Content starts

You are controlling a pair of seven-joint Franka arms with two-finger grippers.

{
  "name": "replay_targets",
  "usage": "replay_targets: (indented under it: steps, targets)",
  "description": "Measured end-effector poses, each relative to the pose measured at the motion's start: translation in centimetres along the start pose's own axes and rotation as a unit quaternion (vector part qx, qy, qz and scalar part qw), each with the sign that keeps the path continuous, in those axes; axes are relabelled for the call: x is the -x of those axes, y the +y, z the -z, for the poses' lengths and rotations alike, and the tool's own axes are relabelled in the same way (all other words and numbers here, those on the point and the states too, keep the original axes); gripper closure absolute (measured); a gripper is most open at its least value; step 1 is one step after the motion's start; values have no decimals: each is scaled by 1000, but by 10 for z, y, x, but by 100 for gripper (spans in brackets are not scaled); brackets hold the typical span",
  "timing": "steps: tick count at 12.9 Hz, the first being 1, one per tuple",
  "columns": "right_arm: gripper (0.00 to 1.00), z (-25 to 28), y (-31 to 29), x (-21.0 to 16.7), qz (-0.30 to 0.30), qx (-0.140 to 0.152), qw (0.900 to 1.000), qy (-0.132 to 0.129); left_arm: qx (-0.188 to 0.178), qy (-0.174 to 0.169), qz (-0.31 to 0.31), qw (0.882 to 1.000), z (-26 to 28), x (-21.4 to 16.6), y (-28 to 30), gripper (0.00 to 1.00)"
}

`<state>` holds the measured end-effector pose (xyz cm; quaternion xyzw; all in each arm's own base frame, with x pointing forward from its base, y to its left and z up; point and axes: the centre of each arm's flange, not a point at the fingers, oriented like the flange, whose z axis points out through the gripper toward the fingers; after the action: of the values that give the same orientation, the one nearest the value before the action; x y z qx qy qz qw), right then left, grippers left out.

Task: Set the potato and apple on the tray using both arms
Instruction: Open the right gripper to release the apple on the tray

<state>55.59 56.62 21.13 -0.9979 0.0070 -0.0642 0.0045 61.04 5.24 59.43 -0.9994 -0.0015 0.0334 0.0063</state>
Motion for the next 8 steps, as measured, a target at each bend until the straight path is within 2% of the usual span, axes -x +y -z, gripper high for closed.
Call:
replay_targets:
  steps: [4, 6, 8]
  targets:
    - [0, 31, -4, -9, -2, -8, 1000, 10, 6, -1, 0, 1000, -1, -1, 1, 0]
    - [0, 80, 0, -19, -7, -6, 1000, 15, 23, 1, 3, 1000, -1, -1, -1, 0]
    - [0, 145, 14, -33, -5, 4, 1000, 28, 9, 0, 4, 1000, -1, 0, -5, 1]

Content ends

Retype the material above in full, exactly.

You are controlling a pair of seven-joint Franka arms with two-finger grippers.

{
  "name": "replay_targets",
  "usage": "replay_targets: (indented under it: steps, targets)",
  "description": "Measured end-effector poses, each relative to the pose measured at the motion's start: translation in centimetres along the start pose's own axes and rotation as a unit quaternion (vector part qx, qy, qz and scalar part qw), each with the sign that keeps the path continuous, in those axes; axes are relabelled for the call: x is the -x of those axes, y the +y, z the -z, for the poses' lengths and rotations alike, and the tool's own axes are relabelled in the same way (all other words and numbers here, those on the point and the states too, keep the original axes); gripper closure absolute (measured); a gripper is most open at its least value; step 1 is one step after the motion's start; values have no decimals: each is scaled by 1000, but by 10 for z, y, x, but by 100 for gripper (spans in brackets are not scaled); brackets hold the typical span",
  "timing": "steps: tick count at 12.9 Hz, the first being 1, one per tuple",
  "columns": "right_arm: gripper (0.00 to 1.00), z (-25 to 28), y (-31 to 29), x (-21.0 to 16.7), qz (-0.30 to 0.30), qx (-0.140 to 0.152), qw (0.900 to 1.000), qy (-0.132 to 0.129); left_arm: qx (-0.188 to 0.178), qy (-0.174 to 0.169), qz (-0.31 to 0.31), qw (0.882 to 1.000), z (-26 to 28), x (-21.4 to 16.6), y (-28 to 30), gripper (0.00 to 1.00)"
}

`<state>` holds the measured end-effector pose (xyz cm; quaternion xyzw; all in each arm's own base frame, with x pointing forward from its base, y to its left and z up; point and axes: the centre of each arm's flange, not a point at the fingers, oriented like the flange, whose z axis points out through the gripper toward the fingers; after the action: of the values that give the same orientation, the one nearest the value before the action; x y z qx qy qz qw), right then left, grippers left out.

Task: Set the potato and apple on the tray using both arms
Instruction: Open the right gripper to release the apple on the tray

<state>55.59 56.62 21.13 -0.9979 0.0070 -0.0642 0.0045 61.04 5.24 59.43 -0.9994 -0.0015 0.0334 0.0063</state>
Motion for the next 8 steps, as measured, a target at each bend until the straight path is within 2% of the usual span, axes -x +y -z, gripper high for closed.
Call:
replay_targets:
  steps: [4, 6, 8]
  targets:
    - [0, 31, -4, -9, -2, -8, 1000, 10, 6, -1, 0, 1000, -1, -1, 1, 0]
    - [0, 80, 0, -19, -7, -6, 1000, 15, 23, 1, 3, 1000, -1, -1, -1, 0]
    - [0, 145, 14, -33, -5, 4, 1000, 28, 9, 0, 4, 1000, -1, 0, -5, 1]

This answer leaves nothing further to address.